**What this task involves**
Excluding every picture, print exactly the lines from the one containing "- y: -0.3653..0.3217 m" through the end of the material below, both ends included.

**Dataset extract**
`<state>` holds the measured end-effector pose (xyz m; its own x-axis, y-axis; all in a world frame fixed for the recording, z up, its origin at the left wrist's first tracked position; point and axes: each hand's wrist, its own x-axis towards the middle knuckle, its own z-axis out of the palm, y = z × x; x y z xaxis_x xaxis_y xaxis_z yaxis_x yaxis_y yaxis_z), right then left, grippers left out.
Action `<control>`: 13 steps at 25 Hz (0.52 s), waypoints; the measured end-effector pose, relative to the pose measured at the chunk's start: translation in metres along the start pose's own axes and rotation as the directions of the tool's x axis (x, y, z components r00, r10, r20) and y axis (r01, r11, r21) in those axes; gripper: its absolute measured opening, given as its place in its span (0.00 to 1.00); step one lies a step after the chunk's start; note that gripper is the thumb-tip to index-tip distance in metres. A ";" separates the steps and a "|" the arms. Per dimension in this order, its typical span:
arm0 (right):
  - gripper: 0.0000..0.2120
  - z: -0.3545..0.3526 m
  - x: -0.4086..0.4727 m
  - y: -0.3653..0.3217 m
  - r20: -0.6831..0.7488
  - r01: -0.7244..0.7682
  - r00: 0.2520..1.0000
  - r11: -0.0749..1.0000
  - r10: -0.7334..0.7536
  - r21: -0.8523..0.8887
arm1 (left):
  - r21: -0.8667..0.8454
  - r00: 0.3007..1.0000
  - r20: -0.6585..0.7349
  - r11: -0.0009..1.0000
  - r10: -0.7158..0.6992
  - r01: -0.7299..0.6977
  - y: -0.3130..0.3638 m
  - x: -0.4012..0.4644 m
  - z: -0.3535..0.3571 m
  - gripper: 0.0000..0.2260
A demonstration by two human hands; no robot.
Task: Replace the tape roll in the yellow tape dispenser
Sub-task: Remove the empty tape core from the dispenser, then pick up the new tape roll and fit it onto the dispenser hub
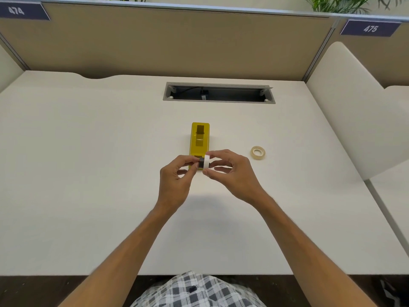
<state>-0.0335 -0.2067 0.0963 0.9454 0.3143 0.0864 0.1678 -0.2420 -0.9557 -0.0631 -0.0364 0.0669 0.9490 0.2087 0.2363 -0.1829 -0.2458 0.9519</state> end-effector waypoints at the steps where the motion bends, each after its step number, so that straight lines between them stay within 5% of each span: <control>1: 0.18 -0.001 0.001 0.000 -0.005 -0.006 1.000 1.000 0.006 -0.008 | -0.007 1.000 -0.004 1.000 -0.012 0.012 0.000 0.001 0.000 0.09; 13: 0.17 -0.011 0.008 0.031 -0.061 -0.016 0.998 0.970 0.002 -0.243 | -0.071 0.989 -0.015 0.987 -0.145 0.143 -0.010 0.011 0.002 0.07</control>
<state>-0.0178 -0.2216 0.0704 0.9609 0.2577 0.1017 0.2151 -0.4629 -0.8599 -0.0502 -0.0337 0.0599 0.9614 0.2566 0.0989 -0.0626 -0.1460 0.9873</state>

**Reply**
  - y: -0.3653..0.3217 m
  - r20: -0.6831..0.7488
  - r01: -0.7244..0.7682
  - r00: 0.2520..1.0000
  - r11: -0.0749..1.0000
  - r10: -0.7334..0.7536
  - r21: -0.8523..0.8887
arm1 (left):
  - r21: -0.8667..0.8454
  - r00: 0.3007..1.0000
  - r20: -0.6585..0.7349
  - r11: -0.0009..1.0000
  - r10: -0.7158..0.6992
  - r01: -0.7299..0.6977
  - y: -0.3130..0.3638 m
  - x: -0.4012..0.4644 m
  - z: -0.3535..0.3571 m
  - gripper: 0.0000..0.2260
A demonstration by two human hands; no robot.
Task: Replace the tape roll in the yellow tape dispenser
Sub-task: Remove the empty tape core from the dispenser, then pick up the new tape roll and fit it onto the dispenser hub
<state>-0.0335 -0.2067 0.0963 0.9454 0.3143 0.0864 0.1678 -0.2420 -0.9557 -0.0631 -0.0364 0.0669 0.9490 0.2087 0.2363 -0.1829 -0.2458 0.9519</state> end-effector waypoints at the steps where the motion bends, each after its step number, so that straight lines between them stay within 5% of each span: <control>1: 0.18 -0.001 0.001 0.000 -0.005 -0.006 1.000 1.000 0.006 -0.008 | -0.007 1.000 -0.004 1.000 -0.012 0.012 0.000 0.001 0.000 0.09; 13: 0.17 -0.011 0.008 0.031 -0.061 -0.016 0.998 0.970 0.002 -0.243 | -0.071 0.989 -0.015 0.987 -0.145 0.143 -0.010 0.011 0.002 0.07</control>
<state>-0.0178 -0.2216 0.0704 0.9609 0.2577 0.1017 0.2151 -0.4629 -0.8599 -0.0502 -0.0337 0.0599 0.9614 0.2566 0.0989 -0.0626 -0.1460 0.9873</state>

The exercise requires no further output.